7. Maggie
MAGGIE
I barely make it through the shelter doors before a seventy pound Labrador named Otis steals Jules's clipboard and takes off running.
“Otis!”
Jules’s voice echoes through the lobby loud enough to startle three volunteers, two cats, and one very skittish senior poodle wearing a cone.
Otis barrels past the front desk with several pages of volunteer schedules hanging from his mouth, his big paws slipping on the tile before he regains his balance and launches himself toward the hallway leading to the adoption offices.
Two volunteers chase after him, which Otis clearly interprets as support for his poor choices because he picks up speed and disappears around the corner with his tail wagging like he just won a prize.
I stop just inside the entrance, one hand still wrapped around the strap of my bag, and stare at the madness unfolding in front of me.

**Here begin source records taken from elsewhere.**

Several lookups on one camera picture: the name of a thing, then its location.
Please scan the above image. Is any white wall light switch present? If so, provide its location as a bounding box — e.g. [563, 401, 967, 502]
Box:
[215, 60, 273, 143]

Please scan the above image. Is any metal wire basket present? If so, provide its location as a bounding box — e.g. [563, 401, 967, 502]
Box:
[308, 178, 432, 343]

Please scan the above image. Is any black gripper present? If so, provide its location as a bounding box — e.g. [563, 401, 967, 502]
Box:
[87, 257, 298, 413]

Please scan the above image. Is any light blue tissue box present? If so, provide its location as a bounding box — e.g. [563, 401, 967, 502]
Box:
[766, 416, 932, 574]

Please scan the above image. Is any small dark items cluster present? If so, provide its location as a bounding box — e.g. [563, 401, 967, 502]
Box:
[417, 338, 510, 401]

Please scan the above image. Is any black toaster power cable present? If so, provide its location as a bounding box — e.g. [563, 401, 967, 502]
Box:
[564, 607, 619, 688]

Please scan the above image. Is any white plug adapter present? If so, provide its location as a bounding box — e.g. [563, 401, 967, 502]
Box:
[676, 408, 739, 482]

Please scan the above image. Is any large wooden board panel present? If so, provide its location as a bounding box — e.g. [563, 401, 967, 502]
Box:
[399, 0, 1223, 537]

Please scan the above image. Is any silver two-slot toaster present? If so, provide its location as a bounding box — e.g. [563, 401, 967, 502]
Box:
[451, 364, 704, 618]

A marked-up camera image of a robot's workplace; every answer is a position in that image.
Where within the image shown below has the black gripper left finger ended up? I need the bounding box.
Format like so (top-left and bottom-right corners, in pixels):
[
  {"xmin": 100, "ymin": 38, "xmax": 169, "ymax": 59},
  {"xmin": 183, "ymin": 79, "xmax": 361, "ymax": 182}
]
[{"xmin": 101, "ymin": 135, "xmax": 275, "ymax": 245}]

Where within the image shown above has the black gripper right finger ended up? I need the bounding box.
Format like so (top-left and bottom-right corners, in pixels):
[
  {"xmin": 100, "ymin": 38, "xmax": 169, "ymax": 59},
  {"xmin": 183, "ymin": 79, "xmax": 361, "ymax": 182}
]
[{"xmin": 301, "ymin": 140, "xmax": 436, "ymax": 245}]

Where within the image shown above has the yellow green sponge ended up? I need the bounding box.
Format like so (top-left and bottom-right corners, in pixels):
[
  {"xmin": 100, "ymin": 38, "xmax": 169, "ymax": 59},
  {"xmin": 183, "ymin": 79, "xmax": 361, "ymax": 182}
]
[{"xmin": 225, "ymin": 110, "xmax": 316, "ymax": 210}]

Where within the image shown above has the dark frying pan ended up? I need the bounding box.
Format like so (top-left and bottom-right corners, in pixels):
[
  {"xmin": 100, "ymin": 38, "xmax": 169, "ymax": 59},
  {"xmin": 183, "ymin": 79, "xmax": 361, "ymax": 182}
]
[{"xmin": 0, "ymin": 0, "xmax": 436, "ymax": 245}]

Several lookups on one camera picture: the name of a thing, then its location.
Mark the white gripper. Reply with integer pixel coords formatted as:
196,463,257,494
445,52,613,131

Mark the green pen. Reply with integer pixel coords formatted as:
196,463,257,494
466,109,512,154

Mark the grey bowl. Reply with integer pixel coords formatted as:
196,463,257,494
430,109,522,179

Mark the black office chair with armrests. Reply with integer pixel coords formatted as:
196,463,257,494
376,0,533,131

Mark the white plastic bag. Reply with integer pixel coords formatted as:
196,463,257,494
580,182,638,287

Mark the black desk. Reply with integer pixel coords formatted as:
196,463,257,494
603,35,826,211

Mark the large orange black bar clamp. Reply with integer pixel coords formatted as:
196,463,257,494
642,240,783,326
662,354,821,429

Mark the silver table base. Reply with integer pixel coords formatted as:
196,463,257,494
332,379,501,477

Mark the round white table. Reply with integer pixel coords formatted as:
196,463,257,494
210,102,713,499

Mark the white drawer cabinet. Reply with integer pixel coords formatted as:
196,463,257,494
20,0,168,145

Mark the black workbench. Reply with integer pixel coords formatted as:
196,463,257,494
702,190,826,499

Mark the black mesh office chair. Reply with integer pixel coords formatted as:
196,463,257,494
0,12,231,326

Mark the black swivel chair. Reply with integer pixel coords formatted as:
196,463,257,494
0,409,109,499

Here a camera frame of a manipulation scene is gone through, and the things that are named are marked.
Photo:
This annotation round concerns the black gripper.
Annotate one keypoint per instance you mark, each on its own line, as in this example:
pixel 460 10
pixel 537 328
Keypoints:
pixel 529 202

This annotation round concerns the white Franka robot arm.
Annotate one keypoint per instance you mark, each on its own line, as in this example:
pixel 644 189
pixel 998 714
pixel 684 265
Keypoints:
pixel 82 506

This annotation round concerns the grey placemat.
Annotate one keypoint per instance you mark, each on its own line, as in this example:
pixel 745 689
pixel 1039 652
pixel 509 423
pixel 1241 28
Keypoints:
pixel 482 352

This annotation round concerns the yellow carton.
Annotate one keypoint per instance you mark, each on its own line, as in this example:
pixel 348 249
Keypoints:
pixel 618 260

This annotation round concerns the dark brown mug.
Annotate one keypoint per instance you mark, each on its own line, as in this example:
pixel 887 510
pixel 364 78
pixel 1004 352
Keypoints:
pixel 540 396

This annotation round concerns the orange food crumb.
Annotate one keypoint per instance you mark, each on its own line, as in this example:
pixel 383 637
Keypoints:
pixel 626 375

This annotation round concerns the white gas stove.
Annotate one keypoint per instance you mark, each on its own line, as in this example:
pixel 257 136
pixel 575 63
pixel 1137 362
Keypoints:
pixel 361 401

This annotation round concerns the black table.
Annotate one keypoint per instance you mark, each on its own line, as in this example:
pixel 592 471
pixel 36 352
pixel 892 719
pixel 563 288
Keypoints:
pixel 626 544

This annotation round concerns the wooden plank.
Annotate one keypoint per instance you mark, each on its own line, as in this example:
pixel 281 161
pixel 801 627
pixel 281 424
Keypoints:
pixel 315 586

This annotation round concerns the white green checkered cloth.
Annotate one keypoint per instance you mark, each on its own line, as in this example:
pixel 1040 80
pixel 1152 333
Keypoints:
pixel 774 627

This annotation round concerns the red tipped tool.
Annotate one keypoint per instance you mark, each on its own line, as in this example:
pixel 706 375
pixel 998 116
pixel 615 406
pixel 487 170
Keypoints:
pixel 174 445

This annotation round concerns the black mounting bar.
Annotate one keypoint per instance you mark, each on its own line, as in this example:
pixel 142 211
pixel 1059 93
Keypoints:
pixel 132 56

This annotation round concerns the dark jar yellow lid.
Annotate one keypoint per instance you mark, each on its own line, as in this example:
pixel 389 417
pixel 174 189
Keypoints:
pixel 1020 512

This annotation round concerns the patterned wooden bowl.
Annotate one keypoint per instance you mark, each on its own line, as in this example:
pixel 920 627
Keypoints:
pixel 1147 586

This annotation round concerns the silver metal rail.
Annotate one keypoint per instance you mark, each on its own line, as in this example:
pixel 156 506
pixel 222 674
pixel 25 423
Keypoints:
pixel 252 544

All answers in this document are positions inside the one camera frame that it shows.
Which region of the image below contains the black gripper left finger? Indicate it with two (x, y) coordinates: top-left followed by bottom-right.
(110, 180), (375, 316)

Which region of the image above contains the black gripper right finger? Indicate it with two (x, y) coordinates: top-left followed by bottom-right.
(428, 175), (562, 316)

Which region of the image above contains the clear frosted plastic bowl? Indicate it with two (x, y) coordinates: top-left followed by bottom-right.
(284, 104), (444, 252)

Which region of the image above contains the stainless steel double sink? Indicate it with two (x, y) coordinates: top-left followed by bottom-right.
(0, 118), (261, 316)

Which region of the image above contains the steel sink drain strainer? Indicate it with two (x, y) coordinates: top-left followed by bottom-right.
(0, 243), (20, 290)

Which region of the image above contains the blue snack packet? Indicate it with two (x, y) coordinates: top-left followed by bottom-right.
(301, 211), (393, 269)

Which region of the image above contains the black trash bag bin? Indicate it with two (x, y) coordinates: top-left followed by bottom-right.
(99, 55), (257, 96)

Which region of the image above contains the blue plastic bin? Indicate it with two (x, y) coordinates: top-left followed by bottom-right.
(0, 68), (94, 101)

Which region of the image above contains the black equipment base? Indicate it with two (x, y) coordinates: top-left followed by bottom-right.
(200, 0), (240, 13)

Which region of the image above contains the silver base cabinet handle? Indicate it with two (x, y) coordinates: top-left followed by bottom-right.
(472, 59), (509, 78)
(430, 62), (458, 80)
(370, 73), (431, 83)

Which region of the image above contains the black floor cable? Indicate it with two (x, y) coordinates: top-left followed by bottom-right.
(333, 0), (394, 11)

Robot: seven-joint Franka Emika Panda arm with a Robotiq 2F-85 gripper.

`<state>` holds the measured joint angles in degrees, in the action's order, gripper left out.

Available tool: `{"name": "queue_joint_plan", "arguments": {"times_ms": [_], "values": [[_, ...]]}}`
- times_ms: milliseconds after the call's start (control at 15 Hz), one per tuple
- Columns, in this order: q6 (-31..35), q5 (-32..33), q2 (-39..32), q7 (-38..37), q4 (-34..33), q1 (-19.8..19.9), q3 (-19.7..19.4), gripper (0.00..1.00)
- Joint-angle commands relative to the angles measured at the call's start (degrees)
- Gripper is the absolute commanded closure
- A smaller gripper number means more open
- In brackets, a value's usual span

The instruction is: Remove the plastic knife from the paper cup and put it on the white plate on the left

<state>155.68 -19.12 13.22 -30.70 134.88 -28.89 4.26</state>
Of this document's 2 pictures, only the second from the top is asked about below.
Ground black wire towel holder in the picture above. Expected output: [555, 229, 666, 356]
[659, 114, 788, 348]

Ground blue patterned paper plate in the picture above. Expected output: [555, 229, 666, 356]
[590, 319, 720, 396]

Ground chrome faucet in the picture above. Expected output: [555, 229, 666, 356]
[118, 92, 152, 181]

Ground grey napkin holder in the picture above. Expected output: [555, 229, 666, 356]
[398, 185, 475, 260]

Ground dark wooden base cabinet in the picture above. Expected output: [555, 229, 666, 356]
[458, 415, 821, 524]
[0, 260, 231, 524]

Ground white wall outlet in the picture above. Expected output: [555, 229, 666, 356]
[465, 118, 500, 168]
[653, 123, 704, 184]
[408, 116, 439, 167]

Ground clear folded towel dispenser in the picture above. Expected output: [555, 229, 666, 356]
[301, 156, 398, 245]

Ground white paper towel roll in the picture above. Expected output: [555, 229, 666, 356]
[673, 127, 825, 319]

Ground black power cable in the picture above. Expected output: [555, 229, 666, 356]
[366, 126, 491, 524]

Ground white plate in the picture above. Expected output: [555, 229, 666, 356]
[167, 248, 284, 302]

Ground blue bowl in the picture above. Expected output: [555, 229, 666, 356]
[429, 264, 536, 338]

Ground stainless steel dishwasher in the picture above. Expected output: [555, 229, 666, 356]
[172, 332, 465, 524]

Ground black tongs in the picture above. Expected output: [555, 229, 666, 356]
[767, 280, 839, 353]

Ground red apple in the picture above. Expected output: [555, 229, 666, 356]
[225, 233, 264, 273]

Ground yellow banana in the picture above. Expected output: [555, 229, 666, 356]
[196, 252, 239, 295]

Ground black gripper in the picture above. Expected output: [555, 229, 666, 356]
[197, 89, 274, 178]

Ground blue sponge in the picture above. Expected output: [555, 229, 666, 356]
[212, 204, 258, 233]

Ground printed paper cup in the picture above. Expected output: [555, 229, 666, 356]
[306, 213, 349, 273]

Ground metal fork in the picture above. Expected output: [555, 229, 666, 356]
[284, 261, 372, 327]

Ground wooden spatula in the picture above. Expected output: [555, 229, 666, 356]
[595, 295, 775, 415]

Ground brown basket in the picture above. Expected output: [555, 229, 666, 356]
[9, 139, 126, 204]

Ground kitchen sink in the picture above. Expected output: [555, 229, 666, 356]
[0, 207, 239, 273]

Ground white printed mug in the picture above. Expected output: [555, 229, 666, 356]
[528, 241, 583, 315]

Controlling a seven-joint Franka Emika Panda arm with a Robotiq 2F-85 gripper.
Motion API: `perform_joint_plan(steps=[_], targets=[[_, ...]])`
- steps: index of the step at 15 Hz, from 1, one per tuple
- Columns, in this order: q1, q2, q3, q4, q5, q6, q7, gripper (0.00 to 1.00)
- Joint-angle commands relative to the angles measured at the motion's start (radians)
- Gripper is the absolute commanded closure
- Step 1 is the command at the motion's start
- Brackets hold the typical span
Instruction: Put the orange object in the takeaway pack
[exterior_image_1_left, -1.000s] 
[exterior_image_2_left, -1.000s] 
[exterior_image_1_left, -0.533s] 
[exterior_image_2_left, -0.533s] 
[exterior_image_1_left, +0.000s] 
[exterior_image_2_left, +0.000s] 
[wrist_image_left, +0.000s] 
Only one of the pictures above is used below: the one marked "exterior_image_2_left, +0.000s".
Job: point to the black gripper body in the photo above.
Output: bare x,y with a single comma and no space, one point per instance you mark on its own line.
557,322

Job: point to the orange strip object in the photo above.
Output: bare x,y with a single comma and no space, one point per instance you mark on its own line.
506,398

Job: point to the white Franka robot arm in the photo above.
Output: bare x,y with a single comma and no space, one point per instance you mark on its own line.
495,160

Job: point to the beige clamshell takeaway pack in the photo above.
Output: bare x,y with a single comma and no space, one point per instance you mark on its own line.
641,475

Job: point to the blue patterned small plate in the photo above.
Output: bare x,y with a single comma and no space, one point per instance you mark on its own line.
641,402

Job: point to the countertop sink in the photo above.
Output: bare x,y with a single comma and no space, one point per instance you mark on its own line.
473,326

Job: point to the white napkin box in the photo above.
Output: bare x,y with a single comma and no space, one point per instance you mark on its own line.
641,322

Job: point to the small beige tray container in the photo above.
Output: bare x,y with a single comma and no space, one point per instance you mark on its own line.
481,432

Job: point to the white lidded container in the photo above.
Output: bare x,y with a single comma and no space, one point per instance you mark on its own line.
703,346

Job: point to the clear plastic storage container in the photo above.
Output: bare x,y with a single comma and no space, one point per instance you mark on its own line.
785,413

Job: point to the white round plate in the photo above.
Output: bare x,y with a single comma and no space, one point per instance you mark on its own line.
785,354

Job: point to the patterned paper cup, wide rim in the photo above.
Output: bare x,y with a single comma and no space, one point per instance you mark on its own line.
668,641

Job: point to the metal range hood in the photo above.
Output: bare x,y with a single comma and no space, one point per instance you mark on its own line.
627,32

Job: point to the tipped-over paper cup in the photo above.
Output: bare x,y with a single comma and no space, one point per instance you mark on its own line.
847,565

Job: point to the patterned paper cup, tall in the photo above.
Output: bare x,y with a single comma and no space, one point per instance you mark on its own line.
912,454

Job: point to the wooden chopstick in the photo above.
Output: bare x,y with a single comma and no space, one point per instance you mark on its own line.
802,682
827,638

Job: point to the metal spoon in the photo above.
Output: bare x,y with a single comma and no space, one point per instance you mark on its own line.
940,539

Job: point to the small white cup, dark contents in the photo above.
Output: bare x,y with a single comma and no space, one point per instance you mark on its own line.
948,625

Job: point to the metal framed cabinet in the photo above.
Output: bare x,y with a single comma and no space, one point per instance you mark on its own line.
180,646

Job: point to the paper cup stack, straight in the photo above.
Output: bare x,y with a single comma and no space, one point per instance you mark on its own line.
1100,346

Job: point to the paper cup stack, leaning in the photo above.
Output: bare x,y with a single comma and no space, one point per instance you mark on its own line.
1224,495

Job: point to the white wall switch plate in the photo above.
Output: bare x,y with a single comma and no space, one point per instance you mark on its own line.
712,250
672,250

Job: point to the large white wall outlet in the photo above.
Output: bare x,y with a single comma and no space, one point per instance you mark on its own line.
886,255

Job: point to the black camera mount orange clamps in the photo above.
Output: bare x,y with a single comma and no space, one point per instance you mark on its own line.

The shelter looks exactly like I imagined and nothing like I wanted.
People move through the lobby carrying leashes, donation boxes, clipboards, and cleaning supplies.
Dogs bark from the kennel wing. Cats complain from the adoption room like they’re annoyed by the concept of charity.
Phones ring almost constantly from the front desk while three reporters linger nearby pretending they’re not hoping somebody accidentally says something worth putting on the evening news.
Jules comes around the corner at a fast walk, breathing hard, one hand braced against his hip and the other pointed down the hallway like he’s about to prosecute Otis in open court.
His shirt is somehow still perfect, which feels insulting, considering the rest of the building looks like a tornado came through.
“Otis, if you don't bring your fluffy behind back here...” he hollers, then spots me and stops so fast his shoes squeak against the floor.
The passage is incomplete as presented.